EXERCISE REQUIREMENTS:
Below this line is the material. Write out only its lines from the one containing "Several lookups on" through the one containing "Kindly segment the left arm", both kept, exactly.
Content starts
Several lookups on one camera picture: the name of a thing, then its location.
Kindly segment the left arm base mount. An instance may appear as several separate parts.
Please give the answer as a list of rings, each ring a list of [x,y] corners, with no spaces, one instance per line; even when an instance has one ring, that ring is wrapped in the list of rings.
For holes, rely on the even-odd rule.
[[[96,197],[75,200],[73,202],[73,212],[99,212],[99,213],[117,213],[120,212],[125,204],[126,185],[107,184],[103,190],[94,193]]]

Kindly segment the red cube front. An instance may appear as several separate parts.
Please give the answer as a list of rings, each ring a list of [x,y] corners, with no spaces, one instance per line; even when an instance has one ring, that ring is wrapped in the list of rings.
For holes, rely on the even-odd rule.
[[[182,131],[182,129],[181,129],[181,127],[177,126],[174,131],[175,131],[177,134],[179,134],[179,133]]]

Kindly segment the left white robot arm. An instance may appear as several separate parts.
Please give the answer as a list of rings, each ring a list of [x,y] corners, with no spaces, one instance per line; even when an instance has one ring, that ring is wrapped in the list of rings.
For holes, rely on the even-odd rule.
Content ends
Content starts
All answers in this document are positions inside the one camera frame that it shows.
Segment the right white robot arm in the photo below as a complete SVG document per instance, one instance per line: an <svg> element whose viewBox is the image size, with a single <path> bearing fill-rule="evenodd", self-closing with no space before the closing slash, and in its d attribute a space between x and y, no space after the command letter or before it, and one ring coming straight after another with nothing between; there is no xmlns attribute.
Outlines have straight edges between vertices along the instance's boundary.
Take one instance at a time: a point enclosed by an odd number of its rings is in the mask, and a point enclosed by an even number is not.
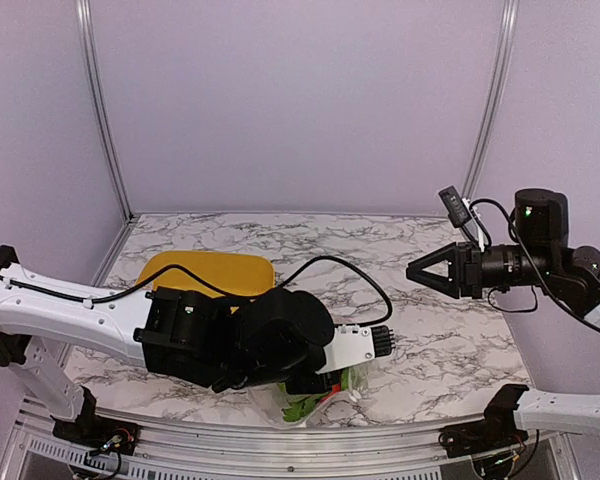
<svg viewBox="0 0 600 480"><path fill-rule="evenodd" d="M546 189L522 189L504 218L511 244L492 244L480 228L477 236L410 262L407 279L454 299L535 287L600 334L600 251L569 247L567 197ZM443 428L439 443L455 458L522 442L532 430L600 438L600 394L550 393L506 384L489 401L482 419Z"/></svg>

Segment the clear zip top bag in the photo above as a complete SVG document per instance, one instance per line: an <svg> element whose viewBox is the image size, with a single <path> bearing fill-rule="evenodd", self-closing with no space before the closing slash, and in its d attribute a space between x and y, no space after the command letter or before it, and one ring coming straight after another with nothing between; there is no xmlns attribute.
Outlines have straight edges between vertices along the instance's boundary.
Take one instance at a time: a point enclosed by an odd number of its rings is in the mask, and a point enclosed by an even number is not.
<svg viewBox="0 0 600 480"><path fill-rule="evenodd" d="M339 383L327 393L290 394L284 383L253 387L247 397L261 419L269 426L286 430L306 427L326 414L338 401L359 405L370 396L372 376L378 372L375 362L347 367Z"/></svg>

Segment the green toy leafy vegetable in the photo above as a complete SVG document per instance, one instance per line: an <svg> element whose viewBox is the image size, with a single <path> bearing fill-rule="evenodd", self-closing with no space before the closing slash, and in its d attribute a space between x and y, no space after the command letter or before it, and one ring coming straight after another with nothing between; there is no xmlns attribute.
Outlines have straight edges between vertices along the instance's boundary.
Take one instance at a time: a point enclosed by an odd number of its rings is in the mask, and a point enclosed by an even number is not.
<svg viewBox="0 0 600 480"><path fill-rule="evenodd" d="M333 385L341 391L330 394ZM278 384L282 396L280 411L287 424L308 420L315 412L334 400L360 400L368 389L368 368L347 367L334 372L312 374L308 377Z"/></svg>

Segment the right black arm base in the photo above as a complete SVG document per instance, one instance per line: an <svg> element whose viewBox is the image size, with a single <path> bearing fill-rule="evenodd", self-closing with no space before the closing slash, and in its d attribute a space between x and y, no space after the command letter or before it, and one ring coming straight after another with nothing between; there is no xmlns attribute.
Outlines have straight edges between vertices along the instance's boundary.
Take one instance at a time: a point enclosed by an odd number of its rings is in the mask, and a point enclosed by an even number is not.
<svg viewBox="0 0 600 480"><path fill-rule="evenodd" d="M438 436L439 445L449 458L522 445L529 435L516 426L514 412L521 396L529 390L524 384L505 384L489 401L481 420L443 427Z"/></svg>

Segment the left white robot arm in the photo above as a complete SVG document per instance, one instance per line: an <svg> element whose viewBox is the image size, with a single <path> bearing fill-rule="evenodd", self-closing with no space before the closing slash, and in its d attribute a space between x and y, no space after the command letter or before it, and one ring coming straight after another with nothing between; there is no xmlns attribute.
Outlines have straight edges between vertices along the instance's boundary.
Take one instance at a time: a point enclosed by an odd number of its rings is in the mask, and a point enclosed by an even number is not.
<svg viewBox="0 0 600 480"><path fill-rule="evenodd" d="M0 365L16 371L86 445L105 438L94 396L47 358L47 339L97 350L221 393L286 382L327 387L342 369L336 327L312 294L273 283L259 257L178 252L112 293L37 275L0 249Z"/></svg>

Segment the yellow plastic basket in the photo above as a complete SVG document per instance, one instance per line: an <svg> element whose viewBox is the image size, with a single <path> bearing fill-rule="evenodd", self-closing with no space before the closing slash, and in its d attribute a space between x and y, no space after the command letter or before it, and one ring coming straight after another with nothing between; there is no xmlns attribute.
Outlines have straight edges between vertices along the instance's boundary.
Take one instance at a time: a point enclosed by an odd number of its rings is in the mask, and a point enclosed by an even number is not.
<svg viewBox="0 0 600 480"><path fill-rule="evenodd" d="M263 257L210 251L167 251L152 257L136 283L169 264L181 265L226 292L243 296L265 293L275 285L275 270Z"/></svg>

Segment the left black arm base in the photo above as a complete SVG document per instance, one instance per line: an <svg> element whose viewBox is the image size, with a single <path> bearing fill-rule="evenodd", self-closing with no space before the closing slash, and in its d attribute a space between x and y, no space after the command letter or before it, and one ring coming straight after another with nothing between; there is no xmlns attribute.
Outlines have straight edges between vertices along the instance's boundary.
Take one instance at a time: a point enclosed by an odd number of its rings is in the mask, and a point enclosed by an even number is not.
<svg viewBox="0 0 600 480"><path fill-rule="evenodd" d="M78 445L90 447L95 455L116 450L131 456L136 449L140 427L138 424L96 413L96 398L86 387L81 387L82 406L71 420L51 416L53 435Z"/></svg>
Content ends
RESPONSE BELOW:
Several lookups on one camera picture: the name of a thing, then its location.
Kindly segment the left arm base mount. An instance may appear as several separate parts.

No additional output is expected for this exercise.